Questionnée autour de sa propre évaluation de son initiative, Hanane sourit un peu puis dit: "Je me suis peut-être trop empressée. J'aurais peut-être dû attendre un peu plus longtemps avant de la lancer, mais je voulais fournir mon soutien le plus tôt possible. Je suis contente de ce que j'ai vécu pendant la pandémie, ça m'a fait connaître la nature de l'homme en temps de crise".
Hanane et Salah se sont portés volontaires en l'absence d'équipes de psychologues multidisciplinaires en Palestine.
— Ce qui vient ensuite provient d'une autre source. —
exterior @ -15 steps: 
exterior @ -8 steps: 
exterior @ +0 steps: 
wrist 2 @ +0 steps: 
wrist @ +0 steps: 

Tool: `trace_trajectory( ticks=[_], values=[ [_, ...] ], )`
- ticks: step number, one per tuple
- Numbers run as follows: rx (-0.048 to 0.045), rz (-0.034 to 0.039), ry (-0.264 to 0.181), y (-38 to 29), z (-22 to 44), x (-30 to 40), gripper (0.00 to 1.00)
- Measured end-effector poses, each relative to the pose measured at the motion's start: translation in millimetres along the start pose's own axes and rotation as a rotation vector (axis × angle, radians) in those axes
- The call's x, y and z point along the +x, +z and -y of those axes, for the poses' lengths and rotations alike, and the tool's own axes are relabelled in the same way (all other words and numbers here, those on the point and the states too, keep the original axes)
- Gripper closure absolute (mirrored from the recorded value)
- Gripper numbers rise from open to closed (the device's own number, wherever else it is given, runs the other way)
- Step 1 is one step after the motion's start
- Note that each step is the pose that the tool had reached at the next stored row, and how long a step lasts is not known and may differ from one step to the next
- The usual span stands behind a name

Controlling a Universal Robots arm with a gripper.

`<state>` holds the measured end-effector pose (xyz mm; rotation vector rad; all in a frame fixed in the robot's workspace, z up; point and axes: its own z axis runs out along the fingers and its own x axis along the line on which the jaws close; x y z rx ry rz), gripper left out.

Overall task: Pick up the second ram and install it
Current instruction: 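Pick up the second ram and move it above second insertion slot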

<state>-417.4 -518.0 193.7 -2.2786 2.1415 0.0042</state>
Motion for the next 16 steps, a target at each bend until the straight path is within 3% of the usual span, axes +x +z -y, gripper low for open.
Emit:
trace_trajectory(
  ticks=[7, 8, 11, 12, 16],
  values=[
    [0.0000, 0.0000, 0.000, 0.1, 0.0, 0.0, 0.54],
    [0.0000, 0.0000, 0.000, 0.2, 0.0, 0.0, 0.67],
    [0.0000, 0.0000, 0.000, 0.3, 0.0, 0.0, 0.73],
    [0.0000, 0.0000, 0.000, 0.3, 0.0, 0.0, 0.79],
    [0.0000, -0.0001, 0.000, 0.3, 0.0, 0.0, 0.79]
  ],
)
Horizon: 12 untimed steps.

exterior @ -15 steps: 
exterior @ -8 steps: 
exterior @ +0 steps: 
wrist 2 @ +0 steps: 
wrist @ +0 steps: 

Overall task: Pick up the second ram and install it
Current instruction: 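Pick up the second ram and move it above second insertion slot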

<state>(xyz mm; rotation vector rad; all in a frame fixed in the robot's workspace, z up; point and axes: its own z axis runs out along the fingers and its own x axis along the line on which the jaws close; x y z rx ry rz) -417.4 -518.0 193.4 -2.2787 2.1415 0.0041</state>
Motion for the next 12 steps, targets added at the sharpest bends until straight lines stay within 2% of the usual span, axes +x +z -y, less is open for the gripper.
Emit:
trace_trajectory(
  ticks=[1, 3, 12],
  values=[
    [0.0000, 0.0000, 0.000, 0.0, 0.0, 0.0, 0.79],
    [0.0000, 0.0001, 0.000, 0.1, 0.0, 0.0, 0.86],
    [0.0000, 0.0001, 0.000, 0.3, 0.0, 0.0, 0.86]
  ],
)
"Nous avons besoin d'équipes de volontaires et d'organisations actives dans chaque gouvernorat. Il faut organiser officiellement tous ces efforts chaotiques et récompenser les volontaires", dit Salah avant d'ajouter, déçu, qu'aucun organisme officiel n'a apprécié les efforts de ceux qui se sont portés volontaires pour fournir des soins psychologiques pendant la pandémie. "Personne ne les a remerciés".
A la fin de la séance de déballage qui a eu place dans la clinique de Hanane, le petit Salam rentre chez lui confiant de pouvoir finir ses devoirs et de rendre sa mère fière de lui. C'est un enfant, un écolier qui ne connait pas encore la complexité du monde qui l'entoure, mais l'initiative de Hanane est capable de lui frayer la voie, comme à d'autres, pour comprendre le monde et l'accepter.